- _Assignment_
Your response is a verbatim copy of the listing, stripped of its images.

····················

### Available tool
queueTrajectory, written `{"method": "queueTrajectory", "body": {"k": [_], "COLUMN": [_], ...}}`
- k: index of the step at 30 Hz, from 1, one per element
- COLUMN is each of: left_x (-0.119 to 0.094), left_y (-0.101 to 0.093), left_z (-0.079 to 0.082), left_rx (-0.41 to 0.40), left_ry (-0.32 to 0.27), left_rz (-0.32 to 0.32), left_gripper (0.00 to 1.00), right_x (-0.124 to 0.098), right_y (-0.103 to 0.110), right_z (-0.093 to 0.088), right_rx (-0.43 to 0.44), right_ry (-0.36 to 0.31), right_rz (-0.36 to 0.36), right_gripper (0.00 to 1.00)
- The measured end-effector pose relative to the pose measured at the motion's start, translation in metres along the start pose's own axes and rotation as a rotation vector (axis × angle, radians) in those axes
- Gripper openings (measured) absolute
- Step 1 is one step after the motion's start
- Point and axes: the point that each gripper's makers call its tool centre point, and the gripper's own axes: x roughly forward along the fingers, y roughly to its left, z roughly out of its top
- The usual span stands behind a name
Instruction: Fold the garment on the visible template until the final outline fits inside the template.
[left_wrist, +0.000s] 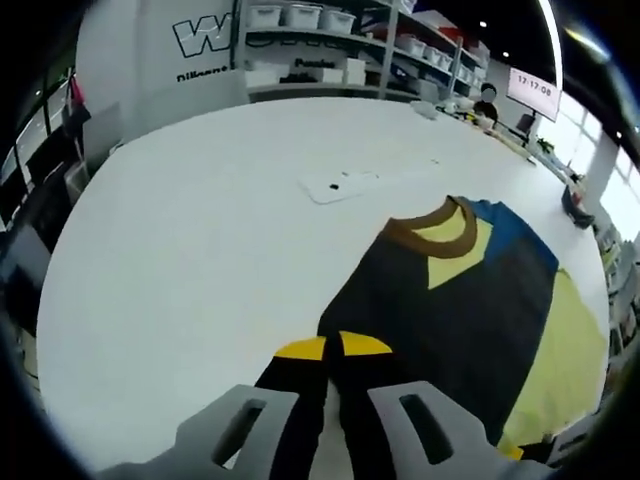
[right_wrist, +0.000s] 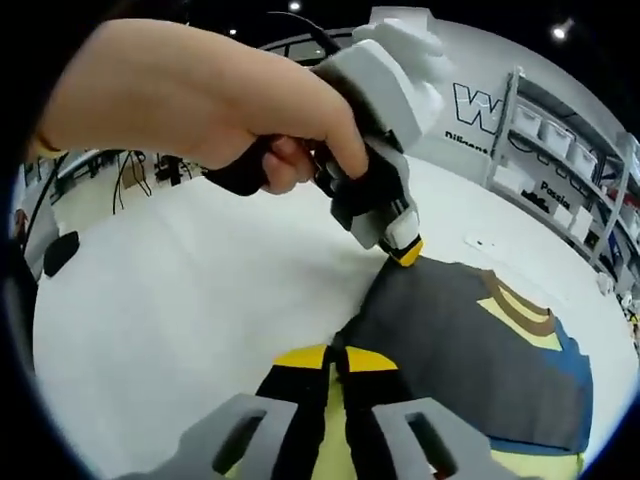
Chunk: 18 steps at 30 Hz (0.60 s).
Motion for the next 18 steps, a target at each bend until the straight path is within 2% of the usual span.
{"method": "queueTrajectory", "body": {"k": [4, 11, 12, 14, 18], "left_x": [0.0022, 0.0045, 0.0049, 0.0055, 0.0067], "left_y": [0.0037, 0.0038, 0.0061, 0.0082, 0.0075], "left_z": [0.0044, 0.0077, 0.0075, 0.0075, 0.0085], "left_rx": [0.032, 0.087, 0.044, 0.017, 0.037], "left_ry": [0.008, 0.016, 0.017, 0.015, 0.015], "left_rz": [0.046, 0.067, 0.06, 0.064, 0.072], "left_gripper": [0.03, 0.02, 0.02, 0.03, 0.02], "right_x": [-0.0016, 0.0004, 0.0011, 0.0011, 0.0015], "right_y": [0.0009, 0.0025, 0.0029, 0.0035, 0.005], "right_z": [0.0035, 0.0027, 0.0023, 0.003, 0.0027], "right_rx": [-0.06, -0.064, -0.048, -0.057, -0.074], "right_ry": [-0.017, -0.023, -0.025, -0.029, -0.035], "right_rz": [0.004, 0.007, 0.007, 0.006, 0.008], "right_gripper": [0.0, 0.0, 0.0, 0.0, 0.0]}}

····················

- _Output for this task_
### Available tool
queueTrajectory, written `{"method": "queueTrajectory", "body": {"k": [_], "COLUMN": [_], ...}}`
- k: index of the step at 30 Hz, from 1, one per element
- COLUMN is each of: left_x (-0.119 to 0.094), left_y (-0.101 to 0.093), left_z (-0.079 to 0.082), left_rx (-0.41 to 0.40), left_ry (-0.32 to 0.27), left_rz (-0.32 to 0.32), left_gripper (0.00 to 1.00), right_x (-0.124 to 0.098), right_y (-0.103 to 0.110), right_z (-0.093 to 0.088), right_rx (-0.43 to 0.44), right_ry (-0.36 to 0.31), right_rz (-0.36 to 0.36), right_gripper (0.00 to 1.00)
- The measured end-effector pose relative to the pose measured at the motion's start, translation in metres along the start pose's own axes and rotation as a rotation vector (axis × angle, radians) in those axes
- Gripper openings (measured) absolute
- Step 1 is one step after the motion's start
- Point and axes: the point that each gripper's makers call its tool centre point, and the gripper's own axes: x roughly forward along the fingers, y roughly to its left, z roughly out of its top
- The usual span stands behind a name
Instruction: Fold the garment on the visible template until the final outline fits inside the template.
[left_wrist, +0.000s] 
[right_wrist, +0.000s] 
Chunk: 18 steps at 30 Hz (0.60 s).
Motion for the next 18 steps, a target at each bend until the straight path is within 2% of the usual span.
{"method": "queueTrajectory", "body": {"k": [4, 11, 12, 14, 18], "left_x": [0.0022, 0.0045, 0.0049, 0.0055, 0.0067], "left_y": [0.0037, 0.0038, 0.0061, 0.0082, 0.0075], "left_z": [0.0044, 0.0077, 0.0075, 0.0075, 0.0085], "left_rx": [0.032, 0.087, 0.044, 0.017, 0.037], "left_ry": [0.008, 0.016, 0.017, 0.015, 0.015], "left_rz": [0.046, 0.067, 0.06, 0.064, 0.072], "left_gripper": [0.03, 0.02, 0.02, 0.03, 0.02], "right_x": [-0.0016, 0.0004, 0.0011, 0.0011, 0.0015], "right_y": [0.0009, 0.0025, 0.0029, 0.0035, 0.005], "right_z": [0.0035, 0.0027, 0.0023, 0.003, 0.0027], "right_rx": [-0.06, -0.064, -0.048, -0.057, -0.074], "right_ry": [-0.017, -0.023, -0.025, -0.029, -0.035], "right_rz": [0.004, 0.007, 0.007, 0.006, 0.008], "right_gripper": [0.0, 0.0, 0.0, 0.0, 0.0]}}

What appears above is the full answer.